Knowing how much you stand to lose in a data breach can help contextualize (and justify) the amount of money you’ll be spending on a proper cyber security plan. The average cost of a data breach is growing every year – don’t assume you know what your damages might be. Do the research in terms of the unique business you’re running.
If Company X is worth $10 million, how long can they afford to be offline if downtime costs an average of $5,600 per minute? Knowing this impact will help you craft an ideal defense, along with strategies like your RTO and RPO (see Question 8).
8. Do you have a company wide RTO and RPO expectation established?
RPO is an acronym that stands for “Recovery Point Objective.” This describes the amount of time that might pass during some type of disruption before the amount of data you lose during that time exceeds your business continuity plan’s maximum tolerance. RTO stands for “Recovery Time Objective” and describes the amount of time that can pass before your business processes must be restored to avoid unacceptable losses. Both of these are cornerstones of your business continuity and disaster recovery processes.
9. Do your vendors adhere to any degree of compliance themselves and do their supporting systems conflict with yours?

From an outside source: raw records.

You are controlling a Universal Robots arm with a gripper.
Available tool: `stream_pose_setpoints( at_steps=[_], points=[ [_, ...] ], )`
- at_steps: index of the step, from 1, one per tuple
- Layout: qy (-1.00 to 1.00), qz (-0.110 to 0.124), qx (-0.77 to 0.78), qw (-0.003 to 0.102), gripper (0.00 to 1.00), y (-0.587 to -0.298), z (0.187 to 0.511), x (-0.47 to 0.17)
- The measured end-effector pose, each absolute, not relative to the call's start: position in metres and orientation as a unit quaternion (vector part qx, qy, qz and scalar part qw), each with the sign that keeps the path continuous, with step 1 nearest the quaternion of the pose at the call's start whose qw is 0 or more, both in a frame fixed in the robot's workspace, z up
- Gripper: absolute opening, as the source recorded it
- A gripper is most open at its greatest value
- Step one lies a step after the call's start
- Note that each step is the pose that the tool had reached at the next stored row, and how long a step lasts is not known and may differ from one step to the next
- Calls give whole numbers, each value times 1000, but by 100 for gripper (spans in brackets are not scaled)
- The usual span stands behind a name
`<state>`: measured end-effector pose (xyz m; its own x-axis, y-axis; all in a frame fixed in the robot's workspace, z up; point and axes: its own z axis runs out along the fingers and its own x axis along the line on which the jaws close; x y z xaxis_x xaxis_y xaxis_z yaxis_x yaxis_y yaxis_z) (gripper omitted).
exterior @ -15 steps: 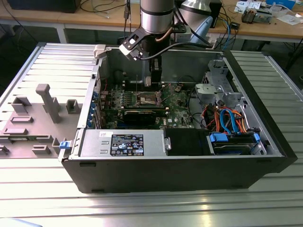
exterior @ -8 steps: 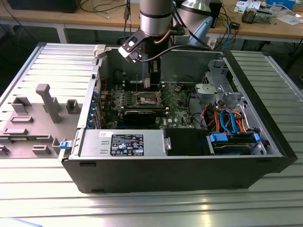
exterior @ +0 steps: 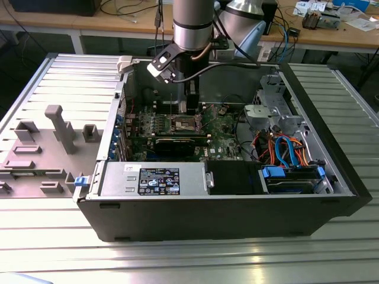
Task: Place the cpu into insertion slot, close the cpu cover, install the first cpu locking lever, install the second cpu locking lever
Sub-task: 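Place the cpu into insertion slot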
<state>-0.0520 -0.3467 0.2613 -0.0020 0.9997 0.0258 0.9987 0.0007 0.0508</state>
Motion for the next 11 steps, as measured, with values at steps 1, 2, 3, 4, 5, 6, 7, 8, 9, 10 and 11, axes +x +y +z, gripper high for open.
stream_pose_setpoints(
  at_steps=[1, 2, 3, 4, 5, 6, 7, 8, 9, 10, 11],
  points=[
    [707, 27, 706, 9, 54, -347, 260, -52],
    [707, 27, 706, 9, 54, -347, 259, -52],
    [707, 27, 706, 9, 54, -347, 258, -52],
    [707, 27, 706, 9, 54, -347, 257, -52],
    [707, 27, 706, 9, 54, -347, 257, -52],
    [707, 27, 706, 9, 54, -347, 257, -52],
    [707, 27, 706, 9, 54, -347, 257, -52],
    [707, 27, 706, 9, 54, -347, 257, -52],
    [707, 27, 706, 9, 54, -347, 257, -52],
    [707, 27, 706, 9, 54, -347, 257, -52],
    [707, 27, 706, 9, 54, -347, 257, -52]
  ],
)
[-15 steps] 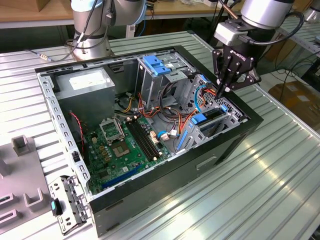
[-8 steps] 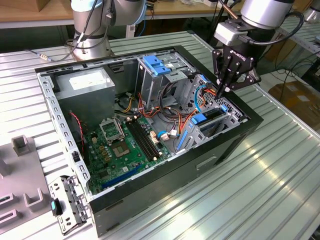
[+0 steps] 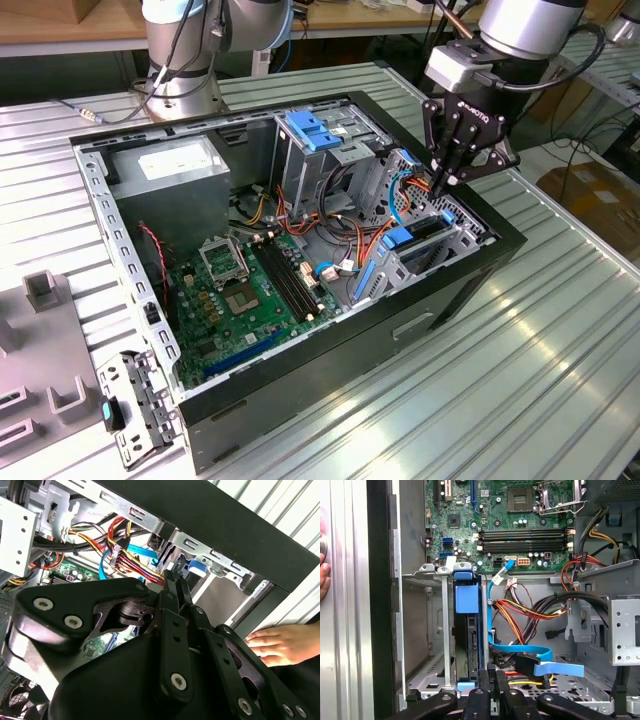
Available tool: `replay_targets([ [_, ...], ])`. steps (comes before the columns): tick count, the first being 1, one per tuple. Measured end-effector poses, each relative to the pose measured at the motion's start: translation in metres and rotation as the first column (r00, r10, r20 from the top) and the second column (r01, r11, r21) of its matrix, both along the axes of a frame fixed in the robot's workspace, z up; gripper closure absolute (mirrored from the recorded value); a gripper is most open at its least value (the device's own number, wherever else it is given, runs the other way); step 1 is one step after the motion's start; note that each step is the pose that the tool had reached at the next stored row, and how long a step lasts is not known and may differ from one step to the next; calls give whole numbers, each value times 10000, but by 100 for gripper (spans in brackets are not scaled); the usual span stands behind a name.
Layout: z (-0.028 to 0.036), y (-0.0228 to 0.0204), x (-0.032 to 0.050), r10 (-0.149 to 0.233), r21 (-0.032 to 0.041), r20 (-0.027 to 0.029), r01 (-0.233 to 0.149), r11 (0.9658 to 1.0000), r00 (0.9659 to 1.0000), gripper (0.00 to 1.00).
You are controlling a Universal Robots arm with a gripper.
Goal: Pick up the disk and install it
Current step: 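Insert the first disk wire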
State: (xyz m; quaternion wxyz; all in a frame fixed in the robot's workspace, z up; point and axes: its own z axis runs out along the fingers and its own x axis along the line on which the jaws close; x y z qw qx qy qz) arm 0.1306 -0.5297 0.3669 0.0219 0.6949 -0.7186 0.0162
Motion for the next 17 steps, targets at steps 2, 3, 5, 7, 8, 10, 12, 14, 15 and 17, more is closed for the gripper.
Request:
replay_targets([
  [2,-32,-34,-22,-3,-1,32,3,10000,10000,83],
  [3,-44,-54,-28,1,-3,42,-1,10000,10000,83],
  [5,-79,-80,-41,31,0,58,-31,10000,10000,83],
  [7,-118,-83,-55,80,4,72,-80,10000,9999,83],
  [8,-128,-83,-62,103,12,76,-103,9999,9999,83],
  [10,-151,-84,-77,150,31,84,-150,9999,9999,83],
  [12,-176,-86,-82,162,33,114,-162,9999,9998,83],
  [14,-194,-103,-87,167,41,158,-168,9999,9997,83],
  [15,-206,-103,-99,168,38,203,-169,9999,9997,83],
  [17,-214,-103,-108,169,38,231,-170,9998,9996,83],
])
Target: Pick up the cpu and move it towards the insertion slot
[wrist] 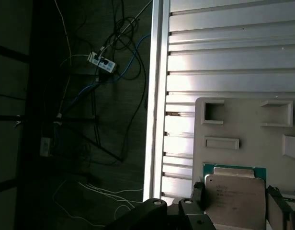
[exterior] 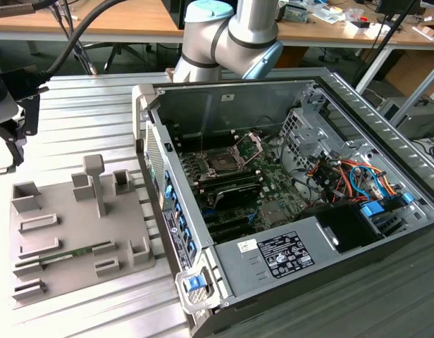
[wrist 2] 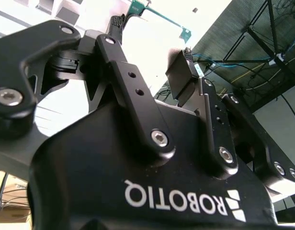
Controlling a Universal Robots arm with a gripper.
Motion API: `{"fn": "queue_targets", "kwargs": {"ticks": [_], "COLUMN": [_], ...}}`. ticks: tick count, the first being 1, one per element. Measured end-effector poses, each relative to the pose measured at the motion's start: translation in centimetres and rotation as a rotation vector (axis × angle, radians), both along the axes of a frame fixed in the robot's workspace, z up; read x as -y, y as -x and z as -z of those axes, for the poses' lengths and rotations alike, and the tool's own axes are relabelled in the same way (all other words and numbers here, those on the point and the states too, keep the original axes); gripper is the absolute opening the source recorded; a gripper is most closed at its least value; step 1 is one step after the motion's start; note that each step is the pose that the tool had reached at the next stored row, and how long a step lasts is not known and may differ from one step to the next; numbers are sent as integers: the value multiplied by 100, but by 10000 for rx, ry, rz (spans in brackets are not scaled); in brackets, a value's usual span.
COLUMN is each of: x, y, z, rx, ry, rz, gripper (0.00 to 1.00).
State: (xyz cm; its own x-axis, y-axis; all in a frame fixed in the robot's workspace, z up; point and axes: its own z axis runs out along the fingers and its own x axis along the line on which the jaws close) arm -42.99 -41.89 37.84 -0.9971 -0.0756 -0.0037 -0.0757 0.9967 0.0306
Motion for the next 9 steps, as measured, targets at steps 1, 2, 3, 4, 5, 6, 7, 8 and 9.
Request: {"fn": "queue_targets", "kwargs": {"ticks": [1,2,3,4,5,6,7,8,9], "x": [0,0,0,0,1,1,0,0,0], "y": [0,0,0,-2,-7,-22,-29,-41,-66], "z": [0,-1,-1,-2,-3,-1,-1,-1,-1], "rx": [-1,-1,-1,-2,-3,-2,-1,-1,-1], "ry": [0,0,0,1,2,1,0,1,1], "rz": [0,0,0,0,-1,-2,0,0,1], "gripper": [55,55,55,55,55,55,55,55,55]}}
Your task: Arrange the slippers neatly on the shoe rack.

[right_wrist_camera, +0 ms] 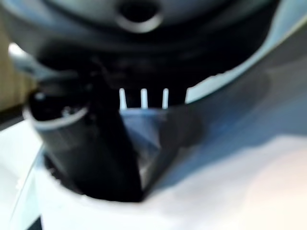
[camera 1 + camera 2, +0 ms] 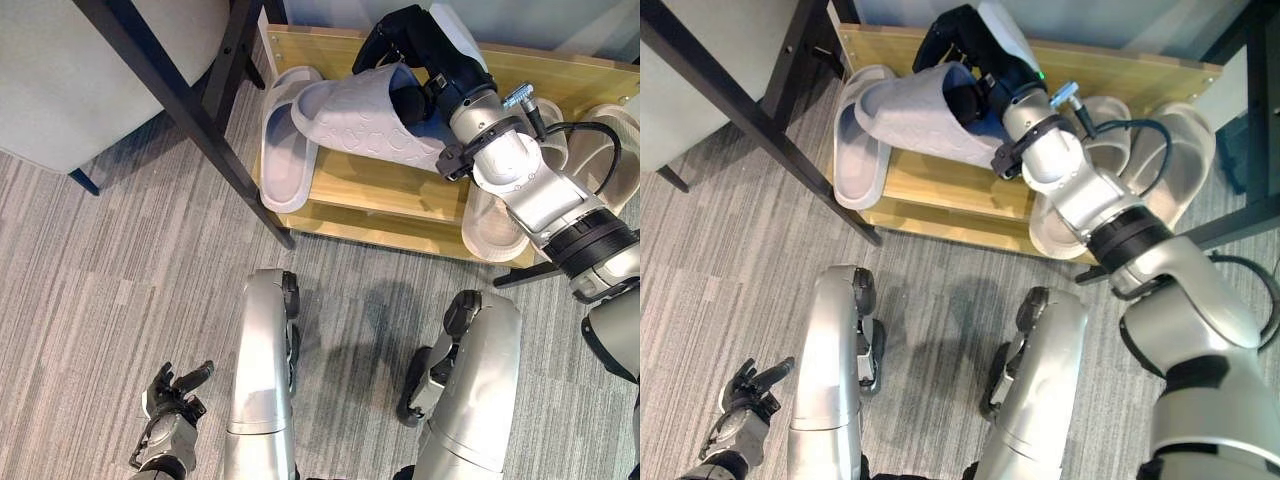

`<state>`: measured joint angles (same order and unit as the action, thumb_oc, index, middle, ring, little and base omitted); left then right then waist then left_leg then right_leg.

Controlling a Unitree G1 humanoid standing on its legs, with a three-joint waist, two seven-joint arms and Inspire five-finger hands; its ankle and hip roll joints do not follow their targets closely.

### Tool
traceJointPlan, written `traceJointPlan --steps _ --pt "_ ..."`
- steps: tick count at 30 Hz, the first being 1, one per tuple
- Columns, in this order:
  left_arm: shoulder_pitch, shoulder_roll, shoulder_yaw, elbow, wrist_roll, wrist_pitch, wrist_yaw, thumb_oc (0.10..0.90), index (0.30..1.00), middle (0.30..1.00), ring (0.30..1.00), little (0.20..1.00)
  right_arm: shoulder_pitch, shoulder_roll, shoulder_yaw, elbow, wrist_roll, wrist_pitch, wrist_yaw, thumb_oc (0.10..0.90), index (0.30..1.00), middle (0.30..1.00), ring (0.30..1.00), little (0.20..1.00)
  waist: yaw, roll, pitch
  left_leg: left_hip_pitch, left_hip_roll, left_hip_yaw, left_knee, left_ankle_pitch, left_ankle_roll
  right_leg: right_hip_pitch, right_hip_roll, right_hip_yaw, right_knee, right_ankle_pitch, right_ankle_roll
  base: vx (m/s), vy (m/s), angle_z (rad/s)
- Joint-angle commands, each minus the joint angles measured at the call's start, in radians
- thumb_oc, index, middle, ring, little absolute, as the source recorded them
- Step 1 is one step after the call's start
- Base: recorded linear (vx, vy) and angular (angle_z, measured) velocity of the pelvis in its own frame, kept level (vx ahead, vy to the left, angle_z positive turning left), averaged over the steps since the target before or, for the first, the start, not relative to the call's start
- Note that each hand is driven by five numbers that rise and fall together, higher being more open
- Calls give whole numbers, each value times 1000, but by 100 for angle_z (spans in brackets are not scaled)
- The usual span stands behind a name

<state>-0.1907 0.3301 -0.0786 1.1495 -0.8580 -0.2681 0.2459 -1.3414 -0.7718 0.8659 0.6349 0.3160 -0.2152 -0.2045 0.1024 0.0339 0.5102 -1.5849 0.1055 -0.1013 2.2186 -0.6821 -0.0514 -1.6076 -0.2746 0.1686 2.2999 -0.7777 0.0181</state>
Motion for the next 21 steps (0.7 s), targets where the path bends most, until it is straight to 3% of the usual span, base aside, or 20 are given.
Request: traceJointPlan --steps 1,8,21 --pt "46 47 -22 4 34 -65 -2 800 900 900 900 900 -243 14 -57 24 3 -76 -53 800 900 900 900 900 64 4 -34 15 6 -134 46 -86 31 38 28 103 12 -9 -44 0 0 0" --pt "46 46 -67 13 61 -50 -23 800 900 900 900 900 -275 16 -7 101 43 -63 -20 800 900 900 900 900 55 -9 -21 15 11 -143 61 -92 27 38 35 108 26 -7 -43 -1 -1 -2" --pt "17 40 -119 -24 113 -19 -39 800 900 900 900 900 -262 48 26 22 48 -17 27 800 900 900 900 900 20 -17 -9 15 24 -151 73 -98 25 38 40 103 37 -14 -39 -2 15 -4"
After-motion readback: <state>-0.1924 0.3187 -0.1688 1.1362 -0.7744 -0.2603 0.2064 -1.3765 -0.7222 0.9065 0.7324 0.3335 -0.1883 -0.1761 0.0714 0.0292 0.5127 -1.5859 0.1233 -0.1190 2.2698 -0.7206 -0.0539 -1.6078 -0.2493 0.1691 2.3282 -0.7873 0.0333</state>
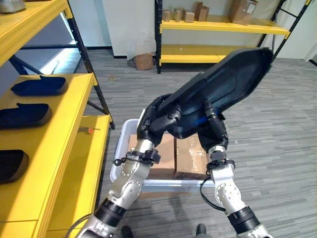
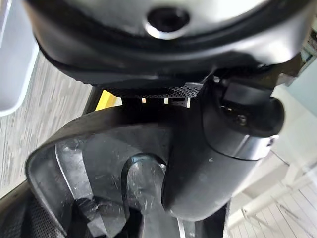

You are only as secure as your third party vendors are. If you’re working with vendors who do not adhere to any degree of compliance themselves, or who are using systems and processes that are in direct conflict with your own, they represent a potential vulnerability just waiting to be exploited. If your vendors aren’t on the same page as you in terms of cyber security, you need to find someone who is.
10. Can your IT service provider or IT leadership answer all of these questions?
If your own internal IT leadership, or if the IT service provider you’re working with, can’t answer all of these aforementioned questions your organization is not nearly as protected as you think it is.
- You’re likely vulnerable to threats you’re totally unaware of.
- You’re not totally sure of the consequences that you might suffer during and after a breach.
- You have no plan for how you’re going to get back up and running again quickly.
- Account lock outs
- All of these are significant issues that need to be addressed at all costs.
True cyber security requires an “all hands on deck” approach and every member of your organization needs to understand its importance. Validating your security strategy begins from the top and requires a buy-in from all key stakeholders. Without that, you’re essentially positioning your company FOR a breach when you should be doing the exact opposite.